#### TASK ITEM:
Which lines of the data contain the string "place"? Copy every one of them.

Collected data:
_ _ _ _ _

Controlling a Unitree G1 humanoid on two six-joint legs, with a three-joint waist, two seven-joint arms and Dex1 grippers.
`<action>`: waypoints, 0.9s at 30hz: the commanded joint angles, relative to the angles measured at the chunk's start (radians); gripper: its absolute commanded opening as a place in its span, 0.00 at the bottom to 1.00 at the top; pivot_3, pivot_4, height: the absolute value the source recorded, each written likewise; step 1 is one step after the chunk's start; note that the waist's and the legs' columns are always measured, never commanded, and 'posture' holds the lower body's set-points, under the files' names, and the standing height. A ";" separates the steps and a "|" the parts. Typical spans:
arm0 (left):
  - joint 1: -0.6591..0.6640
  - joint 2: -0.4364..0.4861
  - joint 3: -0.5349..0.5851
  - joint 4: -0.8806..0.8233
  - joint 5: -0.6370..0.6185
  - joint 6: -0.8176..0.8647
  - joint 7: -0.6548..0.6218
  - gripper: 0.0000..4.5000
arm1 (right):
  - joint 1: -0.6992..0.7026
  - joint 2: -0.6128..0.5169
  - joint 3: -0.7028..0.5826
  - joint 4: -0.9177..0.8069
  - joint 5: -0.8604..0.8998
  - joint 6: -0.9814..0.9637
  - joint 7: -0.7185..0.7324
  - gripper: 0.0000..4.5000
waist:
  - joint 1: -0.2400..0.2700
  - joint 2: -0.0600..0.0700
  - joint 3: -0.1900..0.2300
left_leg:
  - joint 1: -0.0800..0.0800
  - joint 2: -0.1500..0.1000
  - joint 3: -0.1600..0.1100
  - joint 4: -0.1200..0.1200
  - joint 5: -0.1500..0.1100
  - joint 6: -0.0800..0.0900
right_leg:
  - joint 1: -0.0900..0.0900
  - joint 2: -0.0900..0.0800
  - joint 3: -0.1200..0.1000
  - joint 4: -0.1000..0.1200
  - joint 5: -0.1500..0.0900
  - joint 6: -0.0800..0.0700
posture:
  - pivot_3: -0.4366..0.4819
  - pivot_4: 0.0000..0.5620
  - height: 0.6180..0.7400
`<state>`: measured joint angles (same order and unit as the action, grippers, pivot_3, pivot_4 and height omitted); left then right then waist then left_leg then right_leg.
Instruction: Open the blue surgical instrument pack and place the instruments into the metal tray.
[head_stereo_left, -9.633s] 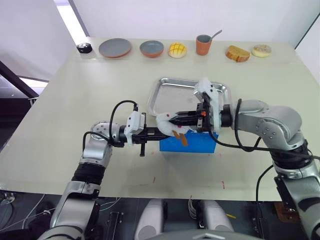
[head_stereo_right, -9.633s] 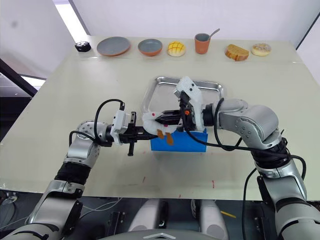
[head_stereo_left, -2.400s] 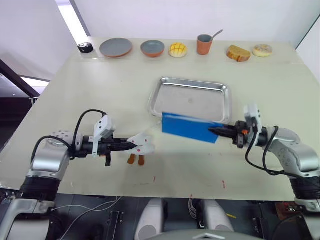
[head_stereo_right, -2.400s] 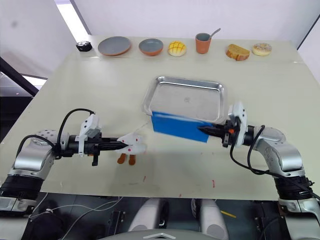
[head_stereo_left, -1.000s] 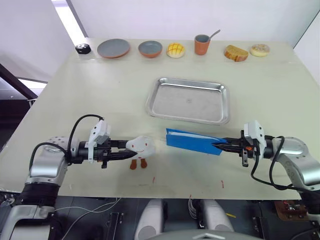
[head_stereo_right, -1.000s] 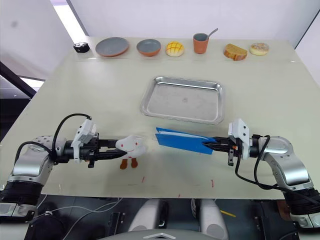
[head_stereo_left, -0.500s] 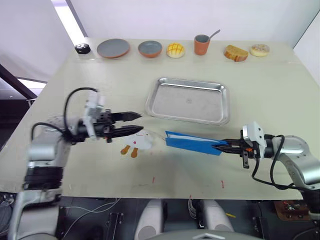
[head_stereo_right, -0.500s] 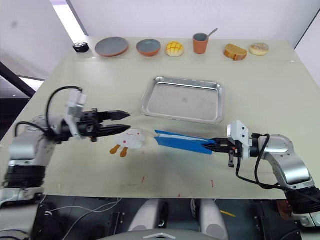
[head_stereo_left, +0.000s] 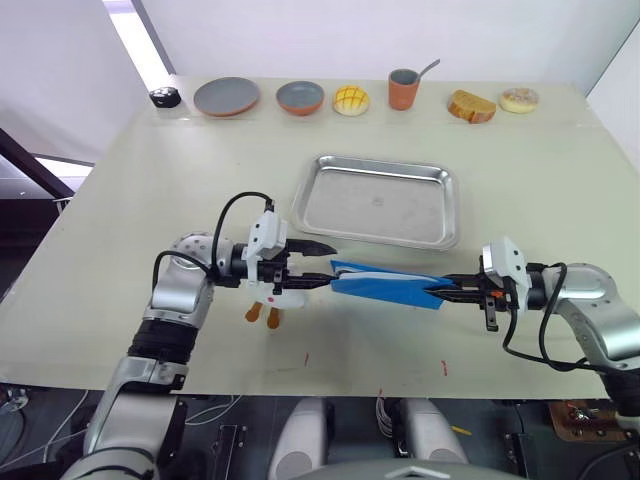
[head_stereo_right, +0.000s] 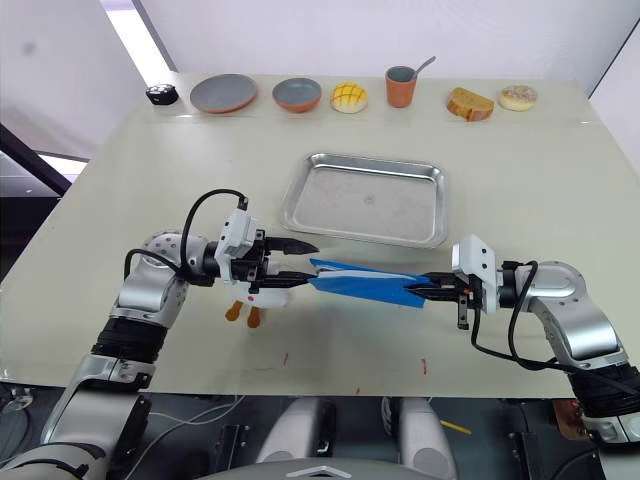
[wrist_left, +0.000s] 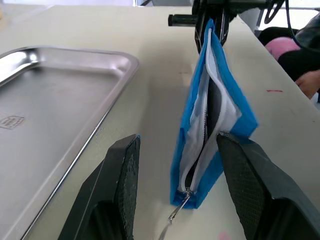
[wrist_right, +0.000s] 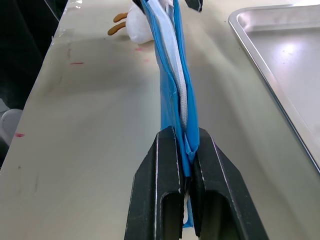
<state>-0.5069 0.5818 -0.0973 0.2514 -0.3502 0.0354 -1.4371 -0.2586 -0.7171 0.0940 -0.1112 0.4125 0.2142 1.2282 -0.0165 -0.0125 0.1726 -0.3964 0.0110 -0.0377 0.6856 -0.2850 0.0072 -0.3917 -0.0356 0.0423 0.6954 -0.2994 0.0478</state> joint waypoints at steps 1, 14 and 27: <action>-0.005 -0.041 -0.024 0.000 0.020 -0.051 0.013 0.45 | -0.009 -0.006 0.015 -0.019 -0.017 0.019 0.000 0.00 | 0.001 0.000 0.000 | 0.000 0.000 0.000 0.000 0.000 0.000 | 0.000 0.000 0.000 0.000 0.000 0.000 | 0.48 0.27 1.00; 0.089 -0.021 -0.038 -0.198 -0.046 0.078 0.006 0.02 | 0.030 -0.044 -0.019 -0.095 0.012 0.069 0.000 0.00 | 0.002 0.000 0.000 | 0.000 0.001 0.000 0.000 0.000 0.000 | 0.000 0.000 0.000 0.000 0.000 0.000 | 0.48 0.27 1.00; 0.130 0.002 -0.014 -0.331 -0.070 0.192 0.068 0.02 | 0.106 -0.078 -0.057 -0.187 0.039 0.112 -0.046 0.00 | 0.003 0.000 0.000 | -0.001 0.001 -0.001 0.000 0.000 0.000 | 0.000 0.000 0.000 0.000 0.000 0.000 | 0.48 0.27 1.00</action>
<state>-0.3619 0.5803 -0.1281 -0.0320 -0.3861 0.2356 -1.3674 -0.1560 -0.7817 0.0569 -0.2721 0.4501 0.3250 1.1894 -0.0139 -0.0126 0.1728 -0.3973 0.0120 -0.0384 0.6858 -0.2850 0.0072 -0.3918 -0.0354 0.0422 0.6953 -0.2994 0.0478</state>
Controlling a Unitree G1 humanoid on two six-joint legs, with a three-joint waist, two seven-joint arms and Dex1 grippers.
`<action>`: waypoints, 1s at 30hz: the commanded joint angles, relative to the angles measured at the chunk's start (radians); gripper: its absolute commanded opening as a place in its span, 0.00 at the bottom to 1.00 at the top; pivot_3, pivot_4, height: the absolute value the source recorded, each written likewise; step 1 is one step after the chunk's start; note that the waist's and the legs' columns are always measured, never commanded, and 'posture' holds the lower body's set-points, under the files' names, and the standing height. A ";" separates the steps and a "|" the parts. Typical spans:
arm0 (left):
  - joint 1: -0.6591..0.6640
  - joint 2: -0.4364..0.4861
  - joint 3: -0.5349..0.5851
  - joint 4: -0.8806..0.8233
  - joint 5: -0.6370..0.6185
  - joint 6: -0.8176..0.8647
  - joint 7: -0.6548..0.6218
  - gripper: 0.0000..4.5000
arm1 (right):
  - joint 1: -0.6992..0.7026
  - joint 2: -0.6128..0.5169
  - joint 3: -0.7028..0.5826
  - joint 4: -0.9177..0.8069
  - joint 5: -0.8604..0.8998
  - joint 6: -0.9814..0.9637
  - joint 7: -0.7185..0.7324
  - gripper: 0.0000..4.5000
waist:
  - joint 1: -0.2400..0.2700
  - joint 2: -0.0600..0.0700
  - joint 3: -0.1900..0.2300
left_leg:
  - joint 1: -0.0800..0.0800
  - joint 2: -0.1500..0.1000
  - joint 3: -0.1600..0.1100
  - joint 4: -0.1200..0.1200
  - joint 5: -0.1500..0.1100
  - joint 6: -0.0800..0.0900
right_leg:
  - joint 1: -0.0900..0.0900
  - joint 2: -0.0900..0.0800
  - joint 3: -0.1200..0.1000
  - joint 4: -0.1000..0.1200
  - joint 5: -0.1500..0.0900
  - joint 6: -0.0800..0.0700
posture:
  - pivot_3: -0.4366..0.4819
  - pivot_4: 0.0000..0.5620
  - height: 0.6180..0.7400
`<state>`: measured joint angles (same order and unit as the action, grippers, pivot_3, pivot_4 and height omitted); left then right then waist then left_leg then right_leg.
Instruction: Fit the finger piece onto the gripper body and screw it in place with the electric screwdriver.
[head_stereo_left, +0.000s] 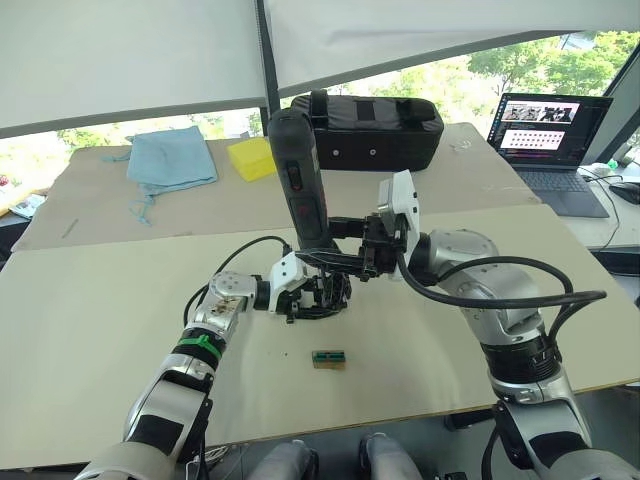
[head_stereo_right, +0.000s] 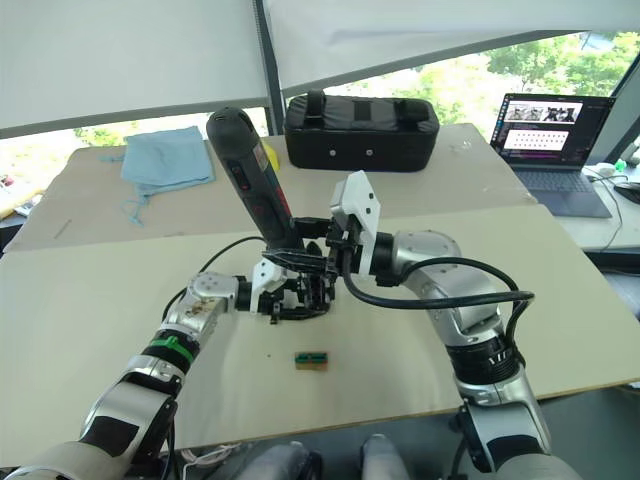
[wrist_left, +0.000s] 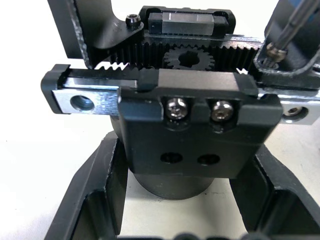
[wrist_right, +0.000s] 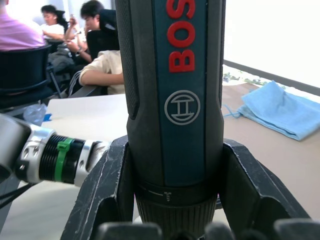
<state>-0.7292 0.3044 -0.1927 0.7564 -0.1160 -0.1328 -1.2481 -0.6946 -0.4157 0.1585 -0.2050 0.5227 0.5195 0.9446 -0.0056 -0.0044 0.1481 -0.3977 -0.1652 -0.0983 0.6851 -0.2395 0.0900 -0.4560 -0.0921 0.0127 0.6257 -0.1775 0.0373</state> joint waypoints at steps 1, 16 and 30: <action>-0.003 0.009 0.007 0.004 0.007 -0.020 -0.007 0.51 | 0.027 -0.033 0.043 0.129 -0.072 -0.020 0.041 0.43 | 0.000 -0.002 -0.001 | 0.000 0.000 0.000 0.000 0.000 0.000 | 0.000 0.000 0.000 0.000 0.000 0.000 | 0.48 0.27 1.00; -0.014 0.014 0.017 0.000 0.011 -0.024 0.000 0.51 | -0.008 -0.036 0.059 0.255 -0.073 0.020 0.063 0.43 | -0.001 -0.005 -0.006 | 0.007 0.000 0.000 -0.001 -0.001 0.000 | 0.002 0.000 0.001 0.000 0.000 0.000 | 0.48 0.27 1.00; -0.018 0.015 0.016 0.008 0.016 -0.032 -0.001 0.51 | 0.016 -0.040 0.056 0.241 -0.099 -0.052 0.049 0.43 | -0.003 -0.011 -0.013 | 0.009 0.001 0.000 -0.003 -0.005 -0.007 | 0.003 0.000 0.001 -0.001 0.000 0.000 | 0.48 0.27 1.00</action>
<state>-0.7298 0.3046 -0.1942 0.7772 -0.0932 -0.1383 -1.2375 -0.7306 -0.4158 0.1696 -0.0338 0.5303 0.4411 1.0188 -0.0090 -0.0150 0.1349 -0.3890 -0.1645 -0.0982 0.6818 -0.2442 0.0833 -0.4531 -0.0919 0.0133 0.6248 -0.1776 0.0372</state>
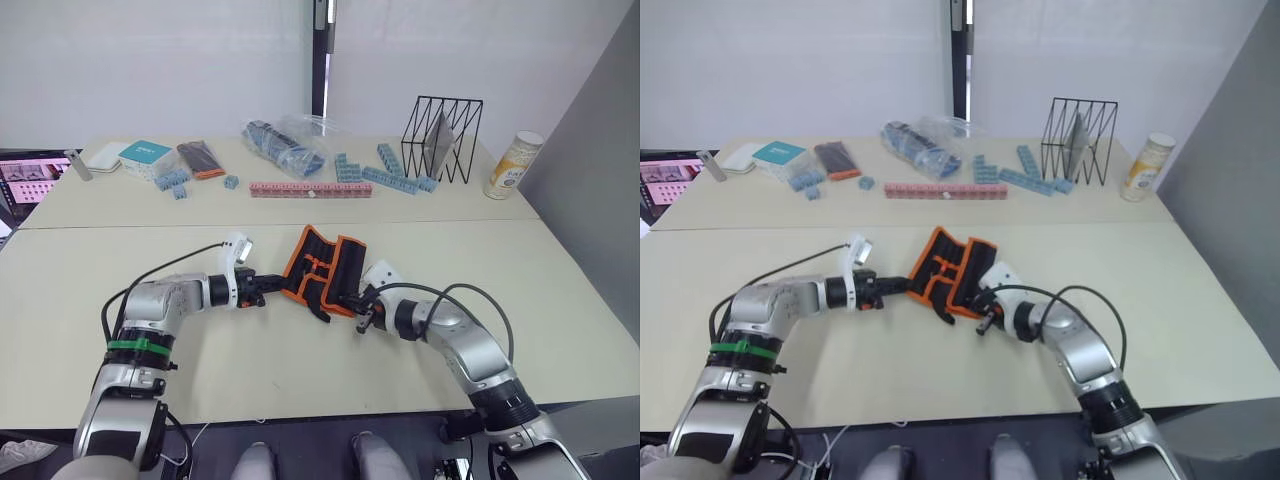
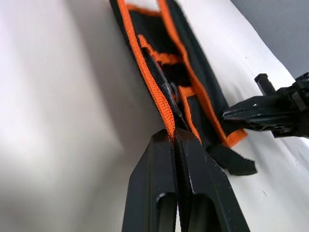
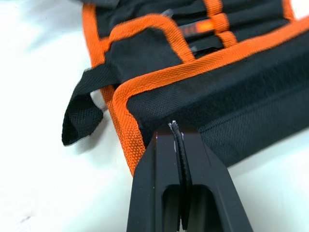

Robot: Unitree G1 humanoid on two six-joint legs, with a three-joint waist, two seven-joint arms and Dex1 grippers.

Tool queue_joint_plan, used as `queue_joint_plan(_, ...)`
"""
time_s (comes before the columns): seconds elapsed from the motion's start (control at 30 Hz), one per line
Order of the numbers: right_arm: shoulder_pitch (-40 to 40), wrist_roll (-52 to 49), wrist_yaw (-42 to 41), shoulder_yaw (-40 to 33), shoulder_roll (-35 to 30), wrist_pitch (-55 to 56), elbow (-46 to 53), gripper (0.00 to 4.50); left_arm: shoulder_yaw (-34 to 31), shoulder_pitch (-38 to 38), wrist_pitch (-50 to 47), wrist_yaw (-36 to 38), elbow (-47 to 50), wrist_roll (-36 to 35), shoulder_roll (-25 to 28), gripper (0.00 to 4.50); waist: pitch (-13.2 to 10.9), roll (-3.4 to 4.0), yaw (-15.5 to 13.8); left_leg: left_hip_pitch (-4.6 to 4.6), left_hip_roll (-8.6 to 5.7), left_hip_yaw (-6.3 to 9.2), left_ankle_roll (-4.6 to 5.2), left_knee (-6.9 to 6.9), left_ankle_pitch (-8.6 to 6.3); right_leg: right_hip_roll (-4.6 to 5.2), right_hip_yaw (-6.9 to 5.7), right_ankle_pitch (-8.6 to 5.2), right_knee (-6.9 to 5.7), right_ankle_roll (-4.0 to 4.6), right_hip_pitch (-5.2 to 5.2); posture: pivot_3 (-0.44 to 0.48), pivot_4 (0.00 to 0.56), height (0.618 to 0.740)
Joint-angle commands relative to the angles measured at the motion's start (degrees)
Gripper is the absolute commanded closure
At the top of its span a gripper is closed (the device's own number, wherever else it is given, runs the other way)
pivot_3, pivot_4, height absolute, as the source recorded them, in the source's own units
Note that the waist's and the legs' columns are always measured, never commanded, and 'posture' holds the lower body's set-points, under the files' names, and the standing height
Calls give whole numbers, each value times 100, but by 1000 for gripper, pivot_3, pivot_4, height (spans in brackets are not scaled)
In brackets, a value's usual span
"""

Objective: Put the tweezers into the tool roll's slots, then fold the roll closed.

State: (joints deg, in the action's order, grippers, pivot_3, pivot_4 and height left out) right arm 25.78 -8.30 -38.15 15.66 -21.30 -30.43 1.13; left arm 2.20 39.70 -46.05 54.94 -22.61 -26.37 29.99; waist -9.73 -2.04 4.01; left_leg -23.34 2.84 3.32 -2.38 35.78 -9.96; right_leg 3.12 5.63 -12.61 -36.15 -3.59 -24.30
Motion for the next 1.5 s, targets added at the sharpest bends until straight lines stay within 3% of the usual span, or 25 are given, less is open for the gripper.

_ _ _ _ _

#### ANSWER:
`<action>`: waypoints, 0.9s at 30hz: the commanded joint angles, relative to the angles measured at the chunk's start (radians); gripper: its absolute commanded opening as a place in its span, 0.00 at the bottom to 1.00 at the top; pivot_3, pivot_4, height: the absolute value the source recorded, each written likewise; step 1 is one step after the chunk's start; note that the waist's and the legs' columns are always measured, never commanded, and 'posture' holds the lower body's set-points, under the files' names, and the standing height. A ";" separates the steps and a "|" the parts. Typical spans:
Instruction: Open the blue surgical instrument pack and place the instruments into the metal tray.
`<action>`: waypoints, 1s at 30hz: the commanded joint angles, relative to the angles measured at the chunk's start (radians); gripper: its absolute commanded opening as a place in its span, 0.00 at the bottom to 1.00 at the top; pivot_3, pivot_4, height: the absolute value the source recorded, each written likewise; step 1 is one step after the chunk's start; note that the waist's and the legs' columns are always measured, never commanded, and 'posture' holds the lower body's set-points, under the files' names, and the standing height. A ";" separates the steps and a "|" the parts. Typical spans:
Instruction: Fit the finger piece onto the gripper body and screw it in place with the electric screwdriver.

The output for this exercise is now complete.